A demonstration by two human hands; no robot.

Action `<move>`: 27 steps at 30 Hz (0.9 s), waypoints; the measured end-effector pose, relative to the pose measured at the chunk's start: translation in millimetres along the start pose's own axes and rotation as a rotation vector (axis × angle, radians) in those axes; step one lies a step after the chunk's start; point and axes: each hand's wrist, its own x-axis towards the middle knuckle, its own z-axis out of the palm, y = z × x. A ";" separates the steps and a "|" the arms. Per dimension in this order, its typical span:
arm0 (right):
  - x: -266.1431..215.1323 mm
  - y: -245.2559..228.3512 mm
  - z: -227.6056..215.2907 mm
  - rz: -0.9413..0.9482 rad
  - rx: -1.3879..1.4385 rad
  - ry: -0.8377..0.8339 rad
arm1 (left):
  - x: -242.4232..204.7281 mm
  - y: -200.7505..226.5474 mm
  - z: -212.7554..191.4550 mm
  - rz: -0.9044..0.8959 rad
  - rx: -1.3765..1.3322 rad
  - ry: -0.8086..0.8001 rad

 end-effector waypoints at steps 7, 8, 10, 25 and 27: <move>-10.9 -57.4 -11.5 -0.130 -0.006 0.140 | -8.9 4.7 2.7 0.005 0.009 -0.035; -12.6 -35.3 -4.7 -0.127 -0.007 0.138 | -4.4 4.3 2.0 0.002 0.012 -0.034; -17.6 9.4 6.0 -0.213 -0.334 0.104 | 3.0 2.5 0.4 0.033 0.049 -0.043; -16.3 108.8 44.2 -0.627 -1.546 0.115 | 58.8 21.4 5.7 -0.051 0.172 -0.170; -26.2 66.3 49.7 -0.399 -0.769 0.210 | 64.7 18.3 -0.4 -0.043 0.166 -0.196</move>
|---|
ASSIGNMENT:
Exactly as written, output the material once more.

SOLUTION FOR THIS TASK:
A demonstration by two human hands; no robot.

Action `<move>`: 27 steps at 30 Hz (0.9 s), waypoints; the measured end-effector pose, relative to the pose measured at the chunk's start: translation in millimetres along the start pose's own axes and rotation as a rotation vector (axis × angle, radians) in those axes; step one lies a step after the chunk's start; point and axes: each hand's wrist, its own x-axis towards the middle knuckle, its own z-axis out of the palm, y = z × x. A ";" separates the steps and a "|" the arms. Per dimension in this order, its typical span:
arm0 (right):
  - x: -266.1431..215.1323 mm
  - y: -245.2559..228.3512 mm
  - z: -227.6056..215.2907 mm
  - rz: -0.9413..0.9482 rad
  - rx: -1.3879..1.4385 rad
  - ry: -0.8377..0.8339 rad
arm1 (left):
  - x: -242.4232..204.7281 mm
  - y: -200.7505..226.5474 mm
  - z: -212.7554..191.4550 mm
  - rz: -0.9044..0.8959 rad
  - rx: -1.3765..1.3322 rad
  - ry: -0.8086..0.8001 rad

 end-effector waypoints at steps 7, 8, 10, 25 and 27: <move>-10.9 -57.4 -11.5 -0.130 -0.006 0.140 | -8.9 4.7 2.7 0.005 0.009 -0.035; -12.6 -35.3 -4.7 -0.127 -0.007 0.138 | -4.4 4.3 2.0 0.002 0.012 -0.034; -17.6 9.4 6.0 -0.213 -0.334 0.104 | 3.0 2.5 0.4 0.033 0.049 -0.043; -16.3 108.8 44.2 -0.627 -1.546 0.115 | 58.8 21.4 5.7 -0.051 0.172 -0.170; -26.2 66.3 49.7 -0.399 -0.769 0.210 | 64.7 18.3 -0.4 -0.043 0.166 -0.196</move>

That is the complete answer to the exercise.